Pakistan’s trade with Afghanistan has come under intense strain after the Pakistan–Afghanistan border closure halted the movement of goods, paralysing major industries and disrupting supply chains already under pressure from rising costs and regional tensions.
According to media reports, the border between the two countries was shut on 11 October following escalating diplomatic friction. The move immediately stalled bilateral trade, leaving businesses divided over the long-term implications. Experts warn that if the border does not reopen soon, Pakistan’s exports will come under even greater pressure.
Some traders believe the closure will reduce the flow of smuggled goods from Afghanistan into Pakistan, but most sectors are reporting severe damage.
Coal imports halted, cement industry under strain
A major cement company reports that both coal imports from Afghanistan and cement exports to Afghanistan stopped instantly after the border closure. This disruption has pushed domestic coal prices sharply upward, rising from 32,000 rupees per ton to 45,000 rupees per ton.
Cement plants in the northern region relied heavily on Afghan coal. With supplies suspended, manufacturers have turned to more expensive imports from South Africa, Indonesia and Mozambique, increasing production costs across the sector.

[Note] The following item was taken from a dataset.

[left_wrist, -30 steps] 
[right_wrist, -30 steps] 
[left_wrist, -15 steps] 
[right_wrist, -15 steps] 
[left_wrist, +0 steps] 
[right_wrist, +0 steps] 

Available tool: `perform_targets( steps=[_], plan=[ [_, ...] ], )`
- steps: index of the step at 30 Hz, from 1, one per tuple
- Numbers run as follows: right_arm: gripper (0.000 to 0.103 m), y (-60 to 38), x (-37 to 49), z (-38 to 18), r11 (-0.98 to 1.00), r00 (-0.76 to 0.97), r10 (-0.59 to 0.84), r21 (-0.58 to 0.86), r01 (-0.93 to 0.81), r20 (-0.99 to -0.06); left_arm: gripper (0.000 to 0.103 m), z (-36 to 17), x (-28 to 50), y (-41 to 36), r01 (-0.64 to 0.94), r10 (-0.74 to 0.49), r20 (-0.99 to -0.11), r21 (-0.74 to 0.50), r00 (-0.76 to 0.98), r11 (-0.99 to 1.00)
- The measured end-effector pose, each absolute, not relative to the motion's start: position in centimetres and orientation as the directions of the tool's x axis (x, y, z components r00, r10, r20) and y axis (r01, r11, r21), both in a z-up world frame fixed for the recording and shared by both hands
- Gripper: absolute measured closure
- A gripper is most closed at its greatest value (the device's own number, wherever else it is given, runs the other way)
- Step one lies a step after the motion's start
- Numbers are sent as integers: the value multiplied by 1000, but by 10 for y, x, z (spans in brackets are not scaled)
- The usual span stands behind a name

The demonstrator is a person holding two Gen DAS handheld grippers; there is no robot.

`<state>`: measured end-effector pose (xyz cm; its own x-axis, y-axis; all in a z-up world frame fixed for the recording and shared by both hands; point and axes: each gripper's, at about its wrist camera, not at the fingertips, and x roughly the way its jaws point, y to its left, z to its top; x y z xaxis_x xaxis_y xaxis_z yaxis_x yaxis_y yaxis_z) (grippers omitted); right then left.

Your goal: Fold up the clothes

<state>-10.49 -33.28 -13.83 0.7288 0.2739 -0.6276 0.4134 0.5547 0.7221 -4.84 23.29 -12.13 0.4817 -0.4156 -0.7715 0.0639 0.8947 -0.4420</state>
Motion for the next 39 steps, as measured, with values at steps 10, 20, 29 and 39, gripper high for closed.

Pharmaceutical exports face major losses
Former chairman of the Pakistan Pharmaceutical Manufacturers Association, Dr Qaiser Waheed, says Pakistan exports 1.8bn US dollars worth of goods to Afghanistan annually, of which 187mn US dollars consist of pharmaceuticals alone.
He notes that exports through informal channels are three times larger than legal shipments. This shadow trade benefits stakeholders in Khyber Pakhtunkhwa the most, as Afghan buyers frequently travel to the province to purchase medicines directly.
The current border closure coincides with another major blow: Afghanistan has imposed a three-month banon the import of Pakistani medicines, worsening losses for pharmaceutical exporters.
Export revenue at risk
Topline Securities reports that cereal exporter Serial Pakistan estimates that a full-year border closure could cost the company 2bn rupees in lost exports to Afghanistan.
Research firms add that while Pakistan has faced border disruptions several times in recent years, the situation is now far more serious because the pharmaceutical import ban has compounded the crisis.
Thousands of containers stranded
According to Qazi Zahid Hussain, former president of the Pakistan–Afghanistan Joint Chamber of Commerce, the shutdown has stranded 7750 containers at the Chaman border and 400 containers at the Torkham crossing.
More than 9,000 containers are also waiting for clearance at various Pakistani ports. Over 500 containers destined for Armenia, Azerbaijan and Kazakhstan, part of the Central Asian CIS region, are now stuck in prolonged delays, disrupting regional trade corridors.
Patron-in-chief of the All Pakistan Fruits and Vegetables Exporters, Importers and Merchants Association, Waheed Ahmed, says the closure has hit agricultural exporters at a critical moment. Pakistan exports bananas, potatoes, kinnow and mangoes to Afghanistan during the harvest season, while Afghan transit routes serve as essential pathways for shipments to CIS markets.
With the border shut, exporters warn that perishable goods face spoilage risks and financial losses that could ripple across the agricultural supply chain.